Problem description: Repeat only the lines below from the one that contains "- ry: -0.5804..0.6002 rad" through the final line, exactly. Omit pictures.

┏━━

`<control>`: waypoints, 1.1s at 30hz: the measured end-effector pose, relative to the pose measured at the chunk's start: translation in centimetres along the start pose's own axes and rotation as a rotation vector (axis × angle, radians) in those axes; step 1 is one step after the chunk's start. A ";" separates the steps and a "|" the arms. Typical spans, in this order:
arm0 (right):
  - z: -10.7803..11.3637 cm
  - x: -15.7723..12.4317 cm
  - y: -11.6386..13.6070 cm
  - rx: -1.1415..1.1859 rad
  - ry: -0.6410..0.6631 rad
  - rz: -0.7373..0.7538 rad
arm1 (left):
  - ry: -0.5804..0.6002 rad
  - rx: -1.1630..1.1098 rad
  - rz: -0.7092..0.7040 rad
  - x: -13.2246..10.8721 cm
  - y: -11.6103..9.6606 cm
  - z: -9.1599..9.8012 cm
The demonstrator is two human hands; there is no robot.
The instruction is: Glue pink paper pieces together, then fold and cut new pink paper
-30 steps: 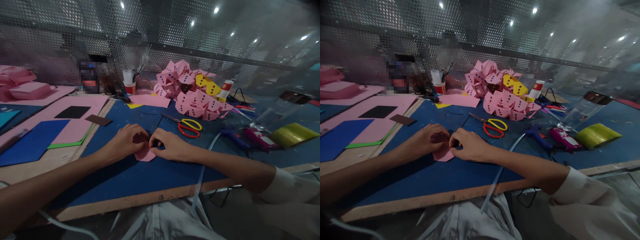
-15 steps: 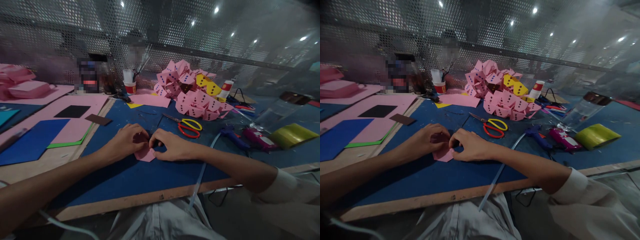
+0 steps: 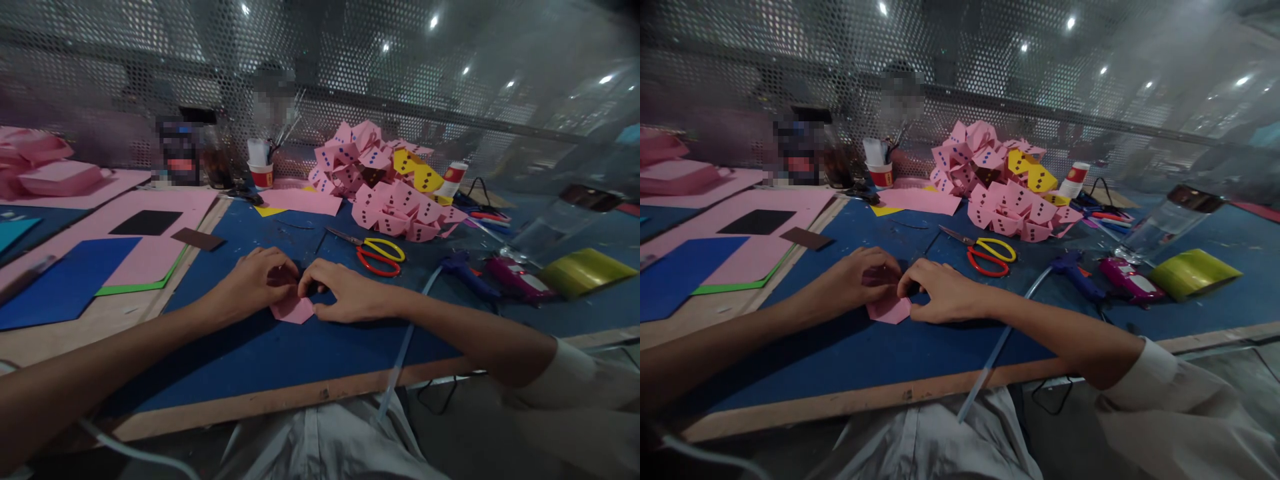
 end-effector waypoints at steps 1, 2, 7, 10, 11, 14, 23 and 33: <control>0.0 0.0 0.0 0.000 0.003 -0.004 | 0.004 0.001 -0.002 0.0 -0.1 0.0; 0.0 0.0 0.0 -0.001 0.004 -0.007 | 0.007 0.002 -0.004 0.0 -0.1 0.0; 0.1 -0.1 0.0 0.000 -0.027 -0.001 | 0.005 0.001 -0.015 0.0 -0.2 0.0; 0.0 0.0 0.0 0.000 -0.049 0.005 | 0.003 0.000 -0.010 0.0 -0.1 0.0; 0.0 0.0 -0.1 -0.003 -0.057 0.006 | 0.002 -0.001 -0.007 0.0 -0.1 0.0; 0.0 0.0 -0.1 -0.008 -0.056 0.012 | 0.003 -0.012 -0.004 0.0 -0.1 0.0; 0.0 -0.2 -0.2 -0.003 -0.039 0.025 | 0.018 -0.017 -0.005 -0.1 0.2 -0.2; 1.1 -4.8 3.7 -0.312 0.073 0.156 | 0.010 -0.011 0.005 -0.2 0.4 -0.3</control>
Point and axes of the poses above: each hand's wrist, its own x-axis towards the middle knuckle, its own z-axis out of the back of the hand, y = z × x, the point moved 8 cm from there along x, towards the middle knuckle, and after that the axes turned 4 degrees about -z, right-handed, at the moved point
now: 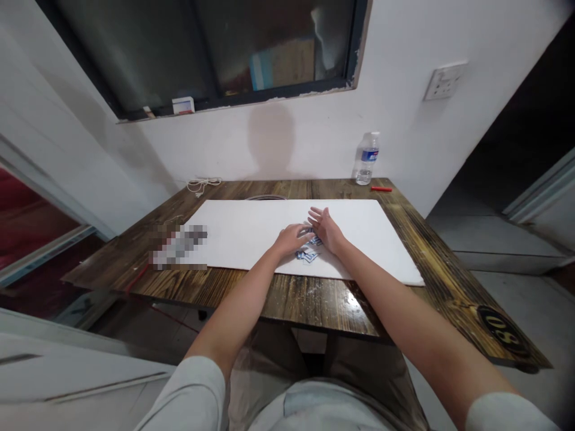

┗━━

Result of this exercise:
  - ry: -0.5804..0.6002 rad
  - rx: -1.1630..1.1098 rad
  - rz: -0.7092..0.7040 rad
  - x: -13.2246..10.8721 cm
  - y: -11.6103..9.6606 cm
  - z: -9.1599..9.8012 cm
The demonstrator is two human hands; there is no robot.
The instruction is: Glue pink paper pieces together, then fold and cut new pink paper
-30 steps: 
-15 steps: 
+0 steps: 
 end-effector waypoints at steps 1, 2, 7, 10, 11, 14, 23 and 33: <control>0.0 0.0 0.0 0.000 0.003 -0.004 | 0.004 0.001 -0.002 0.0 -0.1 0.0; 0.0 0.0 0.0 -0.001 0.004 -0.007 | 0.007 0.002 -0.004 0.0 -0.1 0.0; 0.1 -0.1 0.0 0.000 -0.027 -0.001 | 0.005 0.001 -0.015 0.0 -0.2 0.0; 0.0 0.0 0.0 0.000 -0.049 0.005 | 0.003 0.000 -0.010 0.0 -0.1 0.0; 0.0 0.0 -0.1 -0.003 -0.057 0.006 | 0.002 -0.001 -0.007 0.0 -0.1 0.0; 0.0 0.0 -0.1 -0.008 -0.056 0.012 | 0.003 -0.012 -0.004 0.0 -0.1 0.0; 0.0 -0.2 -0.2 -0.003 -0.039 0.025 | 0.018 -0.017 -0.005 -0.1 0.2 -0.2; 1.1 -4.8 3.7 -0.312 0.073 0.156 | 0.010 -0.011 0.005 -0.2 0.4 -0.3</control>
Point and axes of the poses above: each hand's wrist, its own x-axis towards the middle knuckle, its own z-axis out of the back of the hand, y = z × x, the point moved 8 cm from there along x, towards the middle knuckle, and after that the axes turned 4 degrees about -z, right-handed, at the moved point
now: 

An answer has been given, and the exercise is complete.